* Try it: Note how many lines in the entries contain the string "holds", then give that number and nothing else.

* Data extracts:
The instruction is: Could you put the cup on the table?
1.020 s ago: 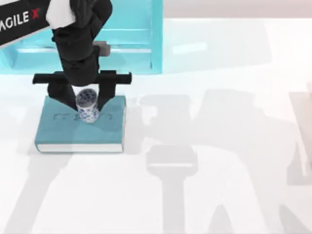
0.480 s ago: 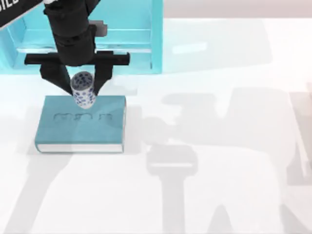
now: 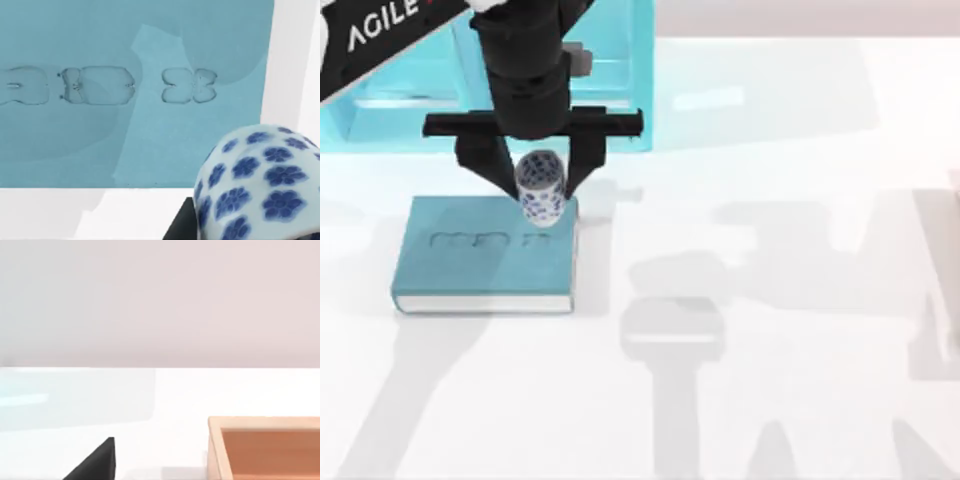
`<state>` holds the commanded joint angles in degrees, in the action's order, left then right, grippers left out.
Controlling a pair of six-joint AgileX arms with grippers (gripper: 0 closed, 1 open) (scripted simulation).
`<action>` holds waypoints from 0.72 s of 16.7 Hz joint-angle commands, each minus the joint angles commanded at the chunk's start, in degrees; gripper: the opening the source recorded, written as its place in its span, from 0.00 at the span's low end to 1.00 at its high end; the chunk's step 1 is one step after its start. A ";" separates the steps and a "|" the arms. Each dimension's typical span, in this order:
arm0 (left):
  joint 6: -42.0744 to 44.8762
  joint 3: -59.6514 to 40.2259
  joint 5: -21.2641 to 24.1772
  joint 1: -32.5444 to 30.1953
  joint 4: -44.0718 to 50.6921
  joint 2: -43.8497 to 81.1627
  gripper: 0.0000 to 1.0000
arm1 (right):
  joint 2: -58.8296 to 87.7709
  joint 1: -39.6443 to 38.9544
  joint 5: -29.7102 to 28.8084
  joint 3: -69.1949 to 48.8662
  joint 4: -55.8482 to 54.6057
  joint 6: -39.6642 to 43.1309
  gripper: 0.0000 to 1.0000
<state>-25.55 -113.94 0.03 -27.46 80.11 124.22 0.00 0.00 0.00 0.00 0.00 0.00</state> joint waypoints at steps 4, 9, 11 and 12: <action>-7.56 -4.64 0.39 -7.46 2.62 1.52 0.00 | 0.00 0.00 0.00 0.00 0.00 0.00 1.00; -10.58 -6.24 0.59 -10.36 3.67 2.08 0.00 | 0.00 0.00 0.00 0.00 0.00 0.00 1.00; -10.43 -6.06 0.58 -10.13 3.53 1.93 0.00 | 0.00 0.00 0.00 0.00 0.00 0.00 1.00; -10.47 -5.87 0.58 -10.09 3.34 1.94 0.00 | 0.00 0.00 0.00 0.00 0.00 0.00 1.00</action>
<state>-36.03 -119.81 0.61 -37.55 83.45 126.16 0.00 0.00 0.00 0.00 0.00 0.00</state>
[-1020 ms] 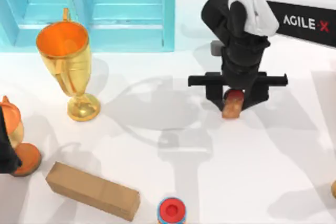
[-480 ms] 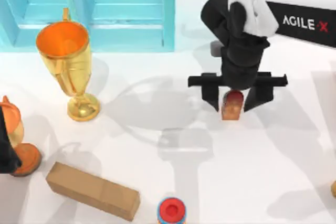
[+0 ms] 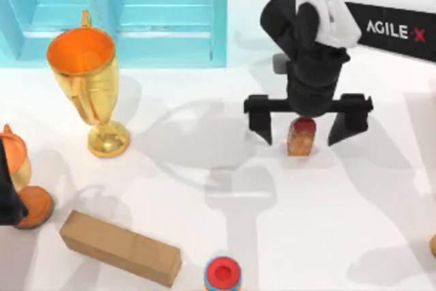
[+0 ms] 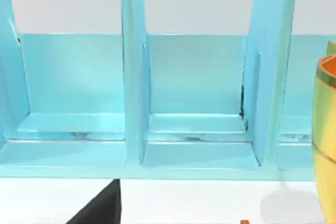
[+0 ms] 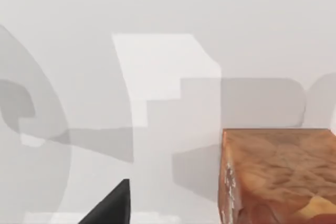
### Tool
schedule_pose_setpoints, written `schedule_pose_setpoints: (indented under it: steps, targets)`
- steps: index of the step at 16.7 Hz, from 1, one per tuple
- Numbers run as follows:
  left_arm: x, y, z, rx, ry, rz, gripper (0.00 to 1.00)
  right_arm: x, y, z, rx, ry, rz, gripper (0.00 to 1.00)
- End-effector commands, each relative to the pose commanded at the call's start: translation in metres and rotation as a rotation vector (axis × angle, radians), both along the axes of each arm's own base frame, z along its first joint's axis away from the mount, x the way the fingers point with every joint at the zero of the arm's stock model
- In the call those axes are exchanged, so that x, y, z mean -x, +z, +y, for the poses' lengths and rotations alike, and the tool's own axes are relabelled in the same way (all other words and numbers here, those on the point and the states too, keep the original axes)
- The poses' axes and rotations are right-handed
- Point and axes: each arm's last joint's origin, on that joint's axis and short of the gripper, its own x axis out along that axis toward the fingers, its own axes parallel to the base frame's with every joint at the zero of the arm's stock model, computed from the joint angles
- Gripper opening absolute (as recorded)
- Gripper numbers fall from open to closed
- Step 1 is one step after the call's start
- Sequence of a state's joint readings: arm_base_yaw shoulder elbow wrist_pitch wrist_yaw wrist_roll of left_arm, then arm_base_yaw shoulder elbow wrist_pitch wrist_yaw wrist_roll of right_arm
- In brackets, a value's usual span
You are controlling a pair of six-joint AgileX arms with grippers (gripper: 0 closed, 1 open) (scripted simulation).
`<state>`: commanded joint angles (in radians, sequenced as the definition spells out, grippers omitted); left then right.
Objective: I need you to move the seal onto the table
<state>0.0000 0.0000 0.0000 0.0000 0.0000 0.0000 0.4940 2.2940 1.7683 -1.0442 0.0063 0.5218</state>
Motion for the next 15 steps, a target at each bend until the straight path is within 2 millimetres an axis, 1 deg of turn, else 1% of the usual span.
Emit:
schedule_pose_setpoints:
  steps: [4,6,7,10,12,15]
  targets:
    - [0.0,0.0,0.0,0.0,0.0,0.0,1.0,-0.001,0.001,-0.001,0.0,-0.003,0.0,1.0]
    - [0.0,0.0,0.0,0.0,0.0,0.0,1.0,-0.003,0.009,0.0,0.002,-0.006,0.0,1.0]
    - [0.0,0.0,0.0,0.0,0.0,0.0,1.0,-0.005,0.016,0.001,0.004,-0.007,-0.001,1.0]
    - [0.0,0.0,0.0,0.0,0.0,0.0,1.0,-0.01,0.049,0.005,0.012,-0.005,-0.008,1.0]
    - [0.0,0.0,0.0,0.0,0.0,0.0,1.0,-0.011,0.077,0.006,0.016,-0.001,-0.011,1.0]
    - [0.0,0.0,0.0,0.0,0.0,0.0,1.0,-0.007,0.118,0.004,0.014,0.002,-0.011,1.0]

* Solution for this problem: 2